Buon compleanno coach. Dan Peterson compie 85 anni

Basket

Christian Giordano

Dan Peterson, da Evanston (Illinois), spegne oggi 85 candeline. 43 anni vissuti in Italia per l'icona del nostro basket e non solo

"Ciao amici, sapete cosa beviamo qui a Chattanooga, Tennessee, quando il sole ti spacca in quattro? Non si sbaglia. Una brocca di acqua ghiacciata e tutto il gusto di Lipton Ice Tea. Hey, gang..." Così recitava Dan Peterson nello spot diventato poi un cult. Ma chissà se è stata davvero una "good idea", Dan.

 

Atterrò in Italia da altri pianeti. Prima gli States: Evanston, Illinois; poi il Cile. Gli USA esportavano già democrazia, ma era l'America Latina il loro giardino. In cambio di concessioni minerarie, allenatori di basket. Meglio se con una laurea in psicologia, e un'anonima carriera a Delaware. Sbarcò a Bologna nel '73 con improbabili giacche a quadrettoni. La chitarra a tracolla invece era un must tutto petersoniano.

 

Coi primi soldi dell'Avvocato Porelli, guardaroba rifatto in via Rizzoli. Perché il mestiere conta, ma l'immagine di più. La Virtus non vinceva da vent'anni, lui impone e dispone. Porelli lascia fare, e arrivano Coppa Italia e scudetto. E (Tom) McMillen. Uno studentello da cinquanta punti a sera che fa il pendolare da Oxford. Come (Bill) Bradley dieci anni prima al Simmenthal.

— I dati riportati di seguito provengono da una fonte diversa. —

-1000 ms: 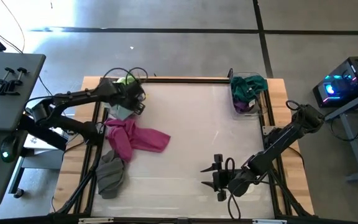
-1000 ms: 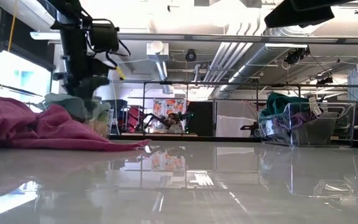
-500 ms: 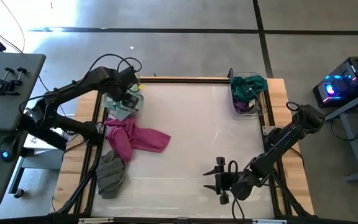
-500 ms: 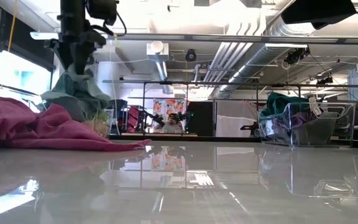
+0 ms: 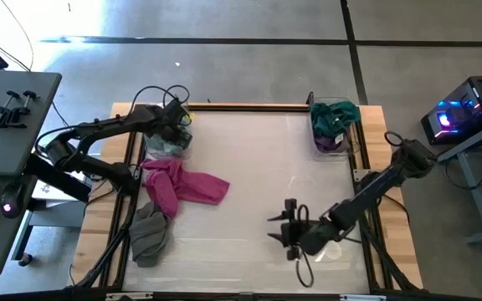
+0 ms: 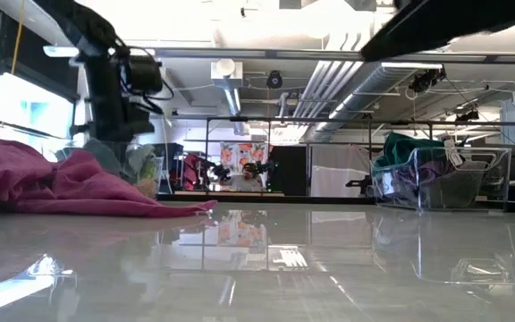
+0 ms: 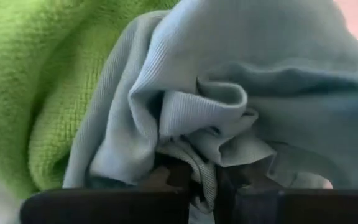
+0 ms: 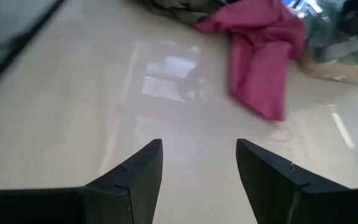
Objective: Sort towels by color in basket
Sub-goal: Put the light blue towel into the left transparent bin
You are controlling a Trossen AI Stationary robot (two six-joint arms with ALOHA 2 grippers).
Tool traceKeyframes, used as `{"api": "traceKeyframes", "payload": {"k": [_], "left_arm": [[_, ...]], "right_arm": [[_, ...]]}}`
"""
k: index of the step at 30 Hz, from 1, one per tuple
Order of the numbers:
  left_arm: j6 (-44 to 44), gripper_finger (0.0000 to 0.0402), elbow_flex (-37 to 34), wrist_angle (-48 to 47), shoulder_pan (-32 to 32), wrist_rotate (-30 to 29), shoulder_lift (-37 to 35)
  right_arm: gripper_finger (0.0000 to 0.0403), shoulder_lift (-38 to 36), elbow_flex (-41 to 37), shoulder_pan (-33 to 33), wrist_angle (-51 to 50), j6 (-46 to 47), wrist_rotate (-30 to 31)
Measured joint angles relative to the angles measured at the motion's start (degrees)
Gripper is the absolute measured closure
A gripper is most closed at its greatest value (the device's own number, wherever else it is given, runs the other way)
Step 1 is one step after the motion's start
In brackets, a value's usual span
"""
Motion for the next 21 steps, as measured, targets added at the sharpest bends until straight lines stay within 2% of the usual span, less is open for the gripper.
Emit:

Milano, ovvio. Peterson ci arriva nel '78, con la Cinquecento bianca di seconda mano, rivenduta poi: guadagnandoci.

 

Da allora altri must. Solo treni, vittorie e business: dal caffè pagato, ai passaggi.

Col "Vate" Bianchini inventò in Italia, patria dei campanili, il basket dei personaggi. E delle rivalità. In campo, solo schema a "L" e 1-3-1. Il resto lo facevano "Lupin" D'Antoni, Gallo senior e compagni.

 

Era un altro basket, lui no: era già avanti. In campo e in tv. Con il "well.." come intercalare e lo slang alla Don Lurio, da noi ha trovato l'America. E a noi l'ha fatta scoprire. Good idea, Dan.